Neil Lennon resigned as Celtic manager on Wednesday after a disastrous season for the Glasgow giants as fierce rivals Rangers close in on a first Scottish Premiership title in 10 years.
The Hoops are 18 points adrift of Rangers in the season in which they were aiming to win a record 10th consecutive league title.
Celtic also crashed out of Europe in the Champions League qualifiers and Europa League group stages, leading to fan protests outside the club’s stadium and online calls from supporters for Lennon to go.
“Celtic Football Club today announced that Neil Lennon has resigned from his position as football manager with immediate effect,” said a club statement.
“Neil has served the club with distinction as both player and manager, delivering numerous successes, most recently completing the domestic treble in December.”
Lennon said in a statement: “We have experienced a difficult season due to so many factors and, of course, it is very frustrating and disappointing that we have not been able to hit the same heights as we did previously.”
The Celtic hierarchy, led by chief executive Peter Lawwell, who is to stand down at the end of the season after 17 years in the role, stood by their manager long after realistic hope of catching Rangers was gone.
But Sunday’s 1-0 defeat to Ross County, who started the game bottom of the table, proved the final straw.
Lennon won five trophies in his second spell in charge of the Hoops after stepping in two years ago initially on a temporary basis when Brendan Rodgers left mid-season to take charge of Leicester.
After inheriting an eight-point lead, the Northern Irishman saw Celtic over the line in the league as Rangers faltered in Steven Gerrard’s first season in charge at Ibrox and won the Scottish Cup to complete a third consecutive treble of domestic trophies.
Lawwell immediately offered Lennon the job permanently in the dressing room after the Scottish Cup final in a move that has since been fiercely criticised by fan groups.
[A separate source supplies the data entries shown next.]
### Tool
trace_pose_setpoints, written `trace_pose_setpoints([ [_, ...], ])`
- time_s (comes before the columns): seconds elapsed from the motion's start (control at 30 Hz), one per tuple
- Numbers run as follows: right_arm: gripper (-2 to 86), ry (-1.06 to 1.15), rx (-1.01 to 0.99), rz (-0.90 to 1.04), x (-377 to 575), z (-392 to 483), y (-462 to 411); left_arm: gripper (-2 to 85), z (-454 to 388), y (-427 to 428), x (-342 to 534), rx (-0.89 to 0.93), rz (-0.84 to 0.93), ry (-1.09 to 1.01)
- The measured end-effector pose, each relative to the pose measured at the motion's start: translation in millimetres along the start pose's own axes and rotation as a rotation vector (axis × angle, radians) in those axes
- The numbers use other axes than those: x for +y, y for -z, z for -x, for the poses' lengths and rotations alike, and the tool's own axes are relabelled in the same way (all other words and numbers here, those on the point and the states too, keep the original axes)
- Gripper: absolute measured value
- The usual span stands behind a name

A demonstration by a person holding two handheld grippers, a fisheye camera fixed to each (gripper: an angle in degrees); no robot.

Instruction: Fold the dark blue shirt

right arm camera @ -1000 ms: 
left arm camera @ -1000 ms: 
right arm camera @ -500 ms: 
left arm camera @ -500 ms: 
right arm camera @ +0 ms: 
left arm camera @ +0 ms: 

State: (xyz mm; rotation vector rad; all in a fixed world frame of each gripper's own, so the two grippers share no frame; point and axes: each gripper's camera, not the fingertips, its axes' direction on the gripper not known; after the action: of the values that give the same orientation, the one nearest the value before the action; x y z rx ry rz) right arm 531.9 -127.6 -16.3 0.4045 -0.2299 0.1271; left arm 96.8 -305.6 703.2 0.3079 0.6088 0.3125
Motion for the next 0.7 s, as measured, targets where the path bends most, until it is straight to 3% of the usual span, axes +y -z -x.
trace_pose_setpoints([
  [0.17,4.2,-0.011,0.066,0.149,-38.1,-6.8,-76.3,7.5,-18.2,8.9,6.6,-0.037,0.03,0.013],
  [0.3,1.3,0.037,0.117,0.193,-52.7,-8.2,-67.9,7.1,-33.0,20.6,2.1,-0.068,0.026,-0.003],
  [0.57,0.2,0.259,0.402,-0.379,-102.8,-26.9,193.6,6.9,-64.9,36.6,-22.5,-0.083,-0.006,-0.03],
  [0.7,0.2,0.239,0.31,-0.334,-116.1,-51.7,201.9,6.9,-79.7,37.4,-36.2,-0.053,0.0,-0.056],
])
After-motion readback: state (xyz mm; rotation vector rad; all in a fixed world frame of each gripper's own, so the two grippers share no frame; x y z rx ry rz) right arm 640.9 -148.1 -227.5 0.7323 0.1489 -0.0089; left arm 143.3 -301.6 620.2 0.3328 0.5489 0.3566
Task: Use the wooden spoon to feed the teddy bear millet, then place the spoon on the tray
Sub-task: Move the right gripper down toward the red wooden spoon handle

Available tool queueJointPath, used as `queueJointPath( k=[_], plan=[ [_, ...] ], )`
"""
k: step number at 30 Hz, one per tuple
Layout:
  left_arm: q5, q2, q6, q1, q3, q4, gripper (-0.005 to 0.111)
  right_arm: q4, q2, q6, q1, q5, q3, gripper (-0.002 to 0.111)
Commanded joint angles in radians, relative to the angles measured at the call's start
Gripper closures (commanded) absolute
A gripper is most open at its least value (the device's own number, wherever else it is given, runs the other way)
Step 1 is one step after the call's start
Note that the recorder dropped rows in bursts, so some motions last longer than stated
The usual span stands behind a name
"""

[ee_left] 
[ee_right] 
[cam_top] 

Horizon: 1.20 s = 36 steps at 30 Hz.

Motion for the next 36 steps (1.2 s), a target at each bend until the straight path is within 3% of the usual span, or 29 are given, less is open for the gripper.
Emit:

However, Celtic completed another clean sweep in the 2019/20 season as Lennon’s side built up a 13-point lead at the top of the table before the campaign was curtailed by the coronavirus pandemic.
A points-per-game formula was used to award a ninth straight title, matching the feats of Celtic’s greatest-ever side from 1965 to 1974 and the big-spending Rangers team managed by Graeme Souness and Walter Smith from 1988 to 1997.
In December, victory on penalties over Hearts completed a fourth consecutive treble in the delayed 2019/20 Scottish Cup final and Lennon became the first man to win the Scottish domestic treble as a player and manager.
However, by then the wheels had already come off Celtic’s season with a string of disappointing results in Europe and Rangers building a commanding lead in the league.
A 1-0 victory for Gerrard’s men in the second Old Firm derby of the season on January 2 opened up a 19-point lead.
Worse was to come for Celtic as Lennon’s squad immediately jetted out from defeat at Ibrox for an ill-judged mid-season training camp in Dubai.
Pictures of Lennon and captain Scott Brown drinking beer by a poolside enraged fans and when defender Christopher Jullien tested positive for coronavirus on Celtic’s return to Glasgow, 13 first-team players plus Lennon and assistant manager John Kennedy were forced to self-isolate for 10 days.
A severely depleted squad lost further ground and Rangers’ march to the title became a formality.
Kennedy will be put in caretaker charge with the task of denying the blue side of Glasgow the ultimate prize of winning the league when they visit Celtic Park on March 21.